■ INSTRUCTIONS FOR THE TASK
Everything in the listing below from the line containing "Return point(s) on the black left wrist" through the line containing "A thing is named, a" must be repeated exactly; the remaining lines are not wanted.

▬▬▬▬▬▬▬▬▬▬

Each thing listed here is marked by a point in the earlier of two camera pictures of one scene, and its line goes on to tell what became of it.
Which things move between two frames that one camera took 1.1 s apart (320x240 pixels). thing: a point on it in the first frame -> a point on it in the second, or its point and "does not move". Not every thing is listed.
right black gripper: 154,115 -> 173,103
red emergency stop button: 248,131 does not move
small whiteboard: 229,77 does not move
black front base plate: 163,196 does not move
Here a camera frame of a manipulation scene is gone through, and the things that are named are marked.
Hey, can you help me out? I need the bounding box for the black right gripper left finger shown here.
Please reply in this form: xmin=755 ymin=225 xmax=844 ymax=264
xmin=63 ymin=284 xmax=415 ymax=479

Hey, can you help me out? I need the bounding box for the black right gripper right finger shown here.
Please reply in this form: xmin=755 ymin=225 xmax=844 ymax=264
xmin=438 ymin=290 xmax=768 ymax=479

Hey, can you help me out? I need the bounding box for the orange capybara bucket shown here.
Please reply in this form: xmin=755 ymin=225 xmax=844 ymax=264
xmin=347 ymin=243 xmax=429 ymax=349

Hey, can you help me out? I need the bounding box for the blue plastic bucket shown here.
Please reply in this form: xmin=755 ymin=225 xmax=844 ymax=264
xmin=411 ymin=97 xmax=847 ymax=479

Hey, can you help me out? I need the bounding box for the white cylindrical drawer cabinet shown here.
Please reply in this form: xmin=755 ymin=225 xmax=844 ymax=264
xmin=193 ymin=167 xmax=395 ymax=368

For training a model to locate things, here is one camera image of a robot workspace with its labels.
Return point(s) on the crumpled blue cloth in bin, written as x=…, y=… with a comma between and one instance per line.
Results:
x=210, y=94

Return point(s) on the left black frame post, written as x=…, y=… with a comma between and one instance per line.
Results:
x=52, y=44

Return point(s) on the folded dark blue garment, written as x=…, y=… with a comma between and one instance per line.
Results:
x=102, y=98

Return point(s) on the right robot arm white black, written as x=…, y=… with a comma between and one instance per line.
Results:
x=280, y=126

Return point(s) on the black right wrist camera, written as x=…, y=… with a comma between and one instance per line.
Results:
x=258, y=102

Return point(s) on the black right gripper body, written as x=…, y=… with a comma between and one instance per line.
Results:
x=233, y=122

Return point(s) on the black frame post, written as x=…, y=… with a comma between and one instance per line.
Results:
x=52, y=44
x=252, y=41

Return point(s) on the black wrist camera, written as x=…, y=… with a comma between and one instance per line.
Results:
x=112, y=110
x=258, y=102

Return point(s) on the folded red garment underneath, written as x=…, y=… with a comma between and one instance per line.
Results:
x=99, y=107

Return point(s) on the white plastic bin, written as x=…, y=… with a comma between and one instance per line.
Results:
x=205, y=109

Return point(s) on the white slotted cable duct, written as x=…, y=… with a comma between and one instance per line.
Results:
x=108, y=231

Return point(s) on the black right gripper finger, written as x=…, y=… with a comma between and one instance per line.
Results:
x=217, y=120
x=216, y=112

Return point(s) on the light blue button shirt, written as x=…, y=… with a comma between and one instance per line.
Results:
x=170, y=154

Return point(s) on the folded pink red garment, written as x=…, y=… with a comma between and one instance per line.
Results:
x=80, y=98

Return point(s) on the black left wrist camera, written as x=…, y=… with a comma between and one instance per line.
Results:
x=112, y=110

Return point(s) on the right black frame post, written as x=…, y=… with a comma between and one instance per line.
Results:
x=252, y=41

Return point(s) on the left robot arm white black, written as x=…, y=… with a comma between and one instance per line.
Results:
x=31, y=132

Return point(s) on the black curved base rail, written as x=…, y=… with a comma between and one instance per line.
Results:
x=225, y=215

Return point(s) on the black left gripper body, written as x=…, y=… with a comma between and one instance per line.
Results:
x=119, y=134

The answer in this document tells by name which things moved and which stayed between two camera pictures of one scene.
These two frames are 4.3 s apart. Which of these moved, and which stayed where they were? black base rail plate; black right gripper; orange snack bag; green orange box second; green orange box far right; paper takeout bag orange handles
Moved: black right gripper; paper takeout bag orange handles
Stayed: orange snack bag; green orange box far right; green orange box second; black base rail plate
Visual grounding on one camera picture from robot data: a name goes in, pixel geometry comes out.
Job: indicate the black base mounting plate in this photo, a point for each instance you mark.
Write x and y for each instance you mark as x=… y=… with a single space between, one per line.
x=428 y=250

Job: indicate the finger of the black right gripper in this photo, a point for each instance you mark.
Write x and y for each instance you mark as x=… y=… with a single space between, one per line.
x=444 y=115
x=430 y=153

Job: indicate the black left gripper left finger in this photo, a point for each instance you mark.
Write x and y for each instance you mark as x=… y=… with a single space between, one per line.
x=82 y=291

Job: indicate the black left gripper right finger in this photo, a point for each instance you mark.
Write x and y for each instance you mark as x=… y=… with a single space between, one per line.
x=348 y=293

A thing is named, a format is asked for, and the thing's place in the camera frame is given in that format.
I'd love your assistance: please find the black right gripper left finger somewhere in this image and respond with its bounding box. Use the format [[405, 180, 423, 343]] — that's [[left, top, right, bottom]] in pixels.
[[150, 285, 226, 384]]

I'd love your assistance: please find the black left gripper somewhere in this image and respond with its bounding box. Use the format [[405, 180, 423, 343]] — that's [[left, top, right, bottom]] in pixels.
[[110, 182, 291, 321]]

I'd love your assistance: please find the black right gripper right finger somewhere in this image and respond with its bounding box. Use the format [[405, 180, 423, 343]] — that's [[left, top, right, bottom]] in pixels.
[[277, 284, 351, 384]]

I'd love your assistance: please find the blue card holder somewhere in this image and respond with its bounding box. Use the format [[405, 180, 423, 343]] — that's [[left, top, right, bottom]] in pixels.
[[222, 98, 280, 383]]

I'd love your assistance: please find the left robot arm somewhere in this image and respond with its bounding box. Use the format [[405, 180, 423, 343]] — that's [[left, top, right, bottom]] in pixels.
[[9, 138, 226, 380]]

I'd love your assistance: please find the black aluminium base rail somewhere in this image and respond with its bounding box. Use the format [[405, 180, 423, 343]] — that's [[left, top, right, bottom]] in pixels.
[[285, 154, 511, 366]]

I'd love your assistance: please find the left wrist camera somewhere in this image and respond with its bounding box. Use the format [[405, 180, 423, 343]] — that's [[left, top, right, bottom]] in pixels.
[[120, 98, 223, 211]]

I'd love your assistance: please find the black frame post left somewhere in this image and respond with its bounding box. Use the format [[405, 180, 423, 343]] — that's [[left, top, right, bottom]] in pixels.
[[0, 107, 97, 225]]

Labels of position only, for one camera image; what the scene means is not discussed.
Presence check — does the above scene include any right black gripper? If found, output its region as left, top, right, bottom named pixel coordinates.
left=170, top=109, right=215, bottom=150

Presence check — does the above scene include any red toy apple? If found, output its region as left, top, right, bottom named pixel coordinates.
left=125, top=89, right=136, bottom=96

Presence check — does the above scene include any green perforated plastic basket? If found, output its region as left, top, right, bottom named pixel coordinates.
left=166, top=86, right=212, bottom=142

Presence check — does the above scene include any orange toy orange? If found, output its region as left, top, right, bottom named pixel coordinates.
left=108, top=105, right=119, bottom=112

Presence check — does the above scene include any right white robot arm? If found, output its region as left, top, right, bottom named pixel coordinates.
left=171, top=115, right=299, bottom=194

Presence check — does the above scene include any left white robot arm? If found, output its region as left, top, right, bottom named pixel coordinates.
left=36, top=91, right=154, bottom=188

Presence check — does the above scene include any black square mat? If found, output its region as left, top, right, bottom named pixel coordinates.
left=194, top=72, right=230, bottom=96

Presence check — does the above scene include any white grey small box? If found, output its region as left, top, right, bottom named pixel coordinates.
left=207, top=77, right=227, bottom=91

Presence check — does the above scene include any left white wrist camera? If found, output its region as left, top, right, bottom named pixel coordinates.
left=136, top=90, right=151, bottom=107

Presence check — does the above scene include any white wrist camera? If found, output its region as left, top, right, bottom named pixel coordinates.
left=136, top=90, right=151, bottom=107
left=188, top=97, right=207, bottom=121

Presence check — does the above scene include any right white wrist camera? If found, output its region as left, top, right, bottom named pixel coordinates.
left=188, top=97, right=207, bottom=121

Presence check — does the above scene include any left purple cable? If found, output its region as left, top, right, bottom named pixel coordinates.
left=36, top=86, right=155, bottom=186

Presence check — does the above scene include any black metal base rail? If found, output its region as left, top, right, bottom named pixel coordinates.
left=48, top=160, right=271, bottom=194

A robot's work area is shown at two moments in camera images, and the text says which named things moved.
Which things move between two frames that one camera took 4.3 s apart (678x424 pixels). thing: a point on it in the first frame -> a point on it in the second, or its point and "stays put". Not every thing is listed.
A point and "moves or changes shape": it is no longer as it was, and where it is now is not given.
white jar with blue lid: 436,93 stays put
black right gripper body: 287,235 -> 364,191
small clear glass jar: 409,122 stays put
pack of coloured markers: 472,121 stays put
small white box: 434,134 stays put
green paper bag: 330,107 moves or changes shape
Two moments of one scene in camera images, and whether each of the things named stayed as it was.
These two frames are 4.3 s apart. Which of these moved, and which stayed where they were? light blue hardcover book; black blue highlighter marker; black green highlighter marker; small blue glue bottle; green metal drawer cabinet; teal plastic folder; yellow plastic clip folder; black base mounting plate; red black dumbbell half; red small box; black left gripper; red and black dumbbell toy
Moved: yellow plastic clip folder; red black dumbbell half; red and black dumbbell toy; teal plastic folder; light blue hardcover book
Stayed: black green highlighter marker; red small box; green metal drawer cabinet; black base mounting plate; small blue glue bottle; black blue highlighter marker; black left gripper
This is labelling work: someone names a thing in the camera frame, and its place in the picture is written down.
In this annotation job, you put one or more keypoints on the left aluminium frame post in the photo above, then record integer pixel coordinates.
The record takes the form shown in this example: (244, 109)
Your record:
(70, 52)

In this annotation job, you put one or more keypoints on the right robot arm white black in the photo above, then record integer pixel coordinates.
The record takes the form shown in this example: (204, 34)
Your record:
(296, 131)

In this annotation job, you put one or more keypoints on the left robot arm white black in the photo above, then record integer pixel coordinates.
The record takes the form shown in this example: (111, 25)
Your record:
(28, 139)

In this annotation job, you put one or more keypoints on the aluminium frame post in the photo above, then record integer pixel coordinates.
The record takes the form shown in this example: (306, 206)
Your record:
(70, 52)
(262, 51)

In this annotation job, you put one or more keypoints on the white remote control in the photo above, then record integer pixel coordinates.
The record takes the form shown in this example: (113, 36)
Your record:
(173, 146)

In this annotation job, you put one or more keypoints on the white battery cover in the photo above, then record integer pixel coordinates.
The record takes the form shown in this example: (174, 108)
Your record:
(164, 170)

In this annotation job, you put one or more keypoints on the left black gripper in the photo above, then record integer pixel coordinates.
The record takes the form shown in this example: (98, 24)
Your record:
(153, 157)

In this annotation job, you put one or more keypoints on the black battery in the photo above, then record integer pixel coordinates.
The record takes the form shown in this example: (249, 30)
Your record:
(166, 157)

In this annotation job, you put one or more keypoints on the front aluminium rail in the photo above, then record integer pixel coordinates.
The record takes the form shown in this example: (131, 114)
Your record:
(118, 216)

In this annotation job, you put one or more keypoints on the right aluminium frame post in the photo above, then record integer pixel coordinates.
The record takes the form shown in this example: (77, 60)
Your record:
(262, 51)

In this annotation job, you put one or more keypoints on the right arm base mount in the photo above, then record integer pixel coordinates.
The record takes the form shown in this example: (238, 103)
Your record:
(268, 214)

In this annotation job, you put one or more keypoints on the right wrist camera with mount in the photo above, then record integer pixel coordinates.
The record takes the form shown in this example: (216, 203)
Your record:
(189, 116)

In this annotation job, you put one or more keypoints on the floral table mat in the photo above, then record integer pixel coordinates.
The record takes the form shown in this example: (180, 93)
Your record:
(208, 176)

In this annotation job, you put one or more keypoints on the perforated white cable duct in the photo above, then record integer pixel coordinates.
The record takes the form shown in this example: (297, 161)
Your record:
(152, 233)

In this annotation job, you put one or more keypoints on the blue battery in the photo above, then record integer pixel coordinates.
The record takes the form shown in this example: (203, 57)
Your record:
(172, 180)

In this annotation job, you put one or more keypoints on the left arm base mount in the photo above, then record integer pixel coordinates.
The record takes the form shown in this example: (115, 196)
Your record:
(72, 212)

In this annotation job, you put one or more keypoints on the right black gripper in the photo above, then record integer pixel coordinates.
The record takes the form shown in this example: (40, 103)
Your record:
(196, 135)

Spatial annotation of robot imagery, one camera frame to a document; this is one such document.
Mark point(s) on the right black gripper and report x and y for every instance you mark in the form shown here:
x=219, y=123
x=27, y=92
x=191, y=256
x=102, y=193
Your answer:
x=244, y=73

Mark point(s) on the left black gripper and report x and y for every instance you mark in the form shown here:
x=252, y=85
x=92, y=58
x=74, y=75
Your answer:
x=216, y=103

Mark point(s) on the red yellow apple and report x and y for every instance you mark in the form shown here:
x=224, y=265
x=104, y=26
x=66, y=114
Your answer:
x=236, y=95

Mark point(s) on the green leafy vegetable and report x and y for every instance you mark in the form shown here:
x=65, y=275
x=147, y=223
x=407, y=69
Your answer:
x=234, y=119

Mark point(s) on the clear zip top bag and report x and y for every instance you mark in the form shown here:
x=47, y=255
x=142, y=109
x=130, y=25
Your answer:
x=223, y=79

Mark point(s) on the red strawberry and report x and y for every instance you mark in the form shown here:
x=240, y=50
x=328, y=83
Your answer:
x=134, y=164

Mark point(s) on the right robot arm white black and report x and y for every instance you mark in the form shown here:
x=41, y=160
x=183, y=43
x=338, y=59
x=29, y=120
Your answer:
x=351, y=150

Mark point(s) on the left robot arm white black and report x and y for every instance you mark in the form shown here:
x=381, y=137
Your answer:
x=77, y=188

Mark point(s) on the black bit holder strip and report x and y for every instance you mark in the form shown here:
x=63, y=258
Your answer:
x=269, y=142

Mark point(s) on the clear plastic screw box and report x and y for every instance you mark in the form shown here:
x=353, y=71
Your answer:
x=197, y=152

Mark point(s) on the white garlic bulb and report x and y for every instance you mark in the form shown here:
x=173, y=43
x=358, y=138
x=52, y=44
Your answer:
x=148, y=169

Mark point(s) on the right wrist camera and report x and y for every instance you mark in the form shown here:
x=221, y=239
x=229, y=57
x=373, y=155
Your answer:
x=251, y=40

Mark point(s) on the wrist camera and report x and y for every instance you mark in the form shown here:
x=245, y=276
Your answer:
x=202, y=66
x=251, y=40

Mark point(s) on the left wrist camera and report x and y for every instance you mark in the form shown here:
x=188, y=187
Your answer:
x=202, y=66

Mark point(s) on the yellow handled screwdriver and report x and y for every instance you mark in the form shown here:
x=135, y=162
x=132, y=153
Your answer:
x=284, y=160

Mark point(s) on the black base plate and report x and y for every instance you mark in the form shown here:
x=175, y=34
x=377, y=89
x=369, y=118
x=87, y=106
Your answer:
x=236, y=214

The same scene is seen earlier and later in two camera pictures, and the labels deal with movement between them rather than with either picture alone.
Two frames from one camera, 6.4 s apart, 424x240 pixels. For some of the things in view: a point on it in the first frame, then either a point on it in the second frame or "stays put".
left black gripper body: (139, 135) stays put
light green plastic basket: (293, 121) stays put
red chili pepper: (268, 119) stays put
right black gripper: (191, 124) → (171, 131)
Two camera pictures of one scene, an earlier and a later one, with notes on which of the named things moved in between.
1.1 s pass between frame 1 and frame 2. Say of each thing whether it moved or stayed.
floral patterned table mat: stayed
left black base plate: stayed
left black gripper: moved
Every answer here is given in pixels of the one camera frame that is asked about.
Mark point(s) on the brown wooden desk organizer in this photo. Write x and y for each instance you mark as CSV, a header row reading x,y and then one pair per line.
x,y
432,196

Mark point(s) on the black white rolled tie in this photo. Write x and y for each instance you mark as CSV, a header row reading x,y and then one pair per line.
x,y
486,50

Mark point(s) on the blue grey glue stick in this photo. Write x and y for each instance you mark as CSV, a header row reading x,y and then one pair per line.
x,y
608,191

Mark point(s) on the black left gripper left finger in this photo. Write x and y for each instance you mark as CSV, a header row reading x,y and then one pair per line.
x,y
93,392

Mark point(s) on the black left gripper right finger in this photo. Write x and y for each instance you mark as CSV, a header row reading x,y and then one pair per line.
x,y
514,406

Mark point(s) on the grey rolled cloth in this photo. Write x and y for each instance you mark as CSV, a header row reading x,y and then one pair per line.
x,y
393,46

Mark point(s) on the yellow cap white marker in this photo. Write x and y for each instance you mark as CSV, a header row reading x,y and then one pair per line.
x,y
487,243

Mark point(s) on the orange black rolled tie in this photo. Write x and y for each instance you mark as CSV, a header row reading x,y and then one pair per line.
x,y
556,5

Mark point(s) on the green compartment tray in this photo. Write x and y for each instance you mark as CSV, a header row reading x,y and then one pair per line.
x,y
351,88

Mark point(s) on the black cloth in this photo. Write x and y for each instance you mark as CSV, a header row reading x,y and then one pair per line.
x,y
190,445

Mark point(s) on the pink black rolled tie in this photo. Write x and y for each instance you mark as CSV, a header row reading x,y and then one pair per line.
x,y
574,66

▬▬▬▬▬▬▬▬▬▬

■ SOLUTION FOR THIS PROBLEM
Return point(s) on the black left wrist camera, written as x=…, y=… with a comma between and one instance per line.
Results:
x=112, y=110

Return point(s) on the right black frame post, written as x=…, y=… with a comma between and one instance per line.
Results:
x=252, y=41

Return point(s) on the left robot arm white black, written as x=…, y=… with a comma between and one instance per line.
Results:
x=31, y=132

Return point(s) on the black curved base rail, written as x=…, y=… with a comma between and one instance per line.
Results:
x=225, y=215

Return point(s) on the black left gripper body, written as x=…, y=… with a comma between and one instance per line.
Results:
x=119, y=134

The answer in this document tells by name which things moved and which stayed between two camera pictures of one scene.
These two frames are 4.3 s apart. Which of these moved, and which stayed where they were? black base rail plate; black right gripper; orange snack bag; green orange box second; green orange box far right; paper takeout bag orange handles
Moved: black right gripper; paper takeout bag orange handles
Stayed: orange snack bag; green orange box far right; green orange box second; black base rail plate
Visual grounding on one camera picture from robot data: a name goes in, pixel geometry comes out.
Job: indicate the black base mounting plate in this photo, a point for each instance you mark.
Write x and y for each instance you mark as x=… y=… with a single space between, one per line.
x=428 y=250

Job: indicate the finger of the black right gripper in this photo, a point for each instance you mark.
Write x and y for each instance you mark as x=… y=… with a single space between, one per line.
x=444 y=115
x=430 y=153

Job: indicate the black left gripper left finger in this photo, a point for each instance you mark.
Write x and y for each instance you mark as x=… y=… with a single space between, one per line.
x=82 y=291

Job: indicate the black left gripper right finger in this photo, a point for each instance you mark.
Write x and y for each instance you mark as x=… y=… with a single space between, one per line.
x=348 y=293

A thing is named, a format is asked for, and the thing's place in the camera frame is given in that format.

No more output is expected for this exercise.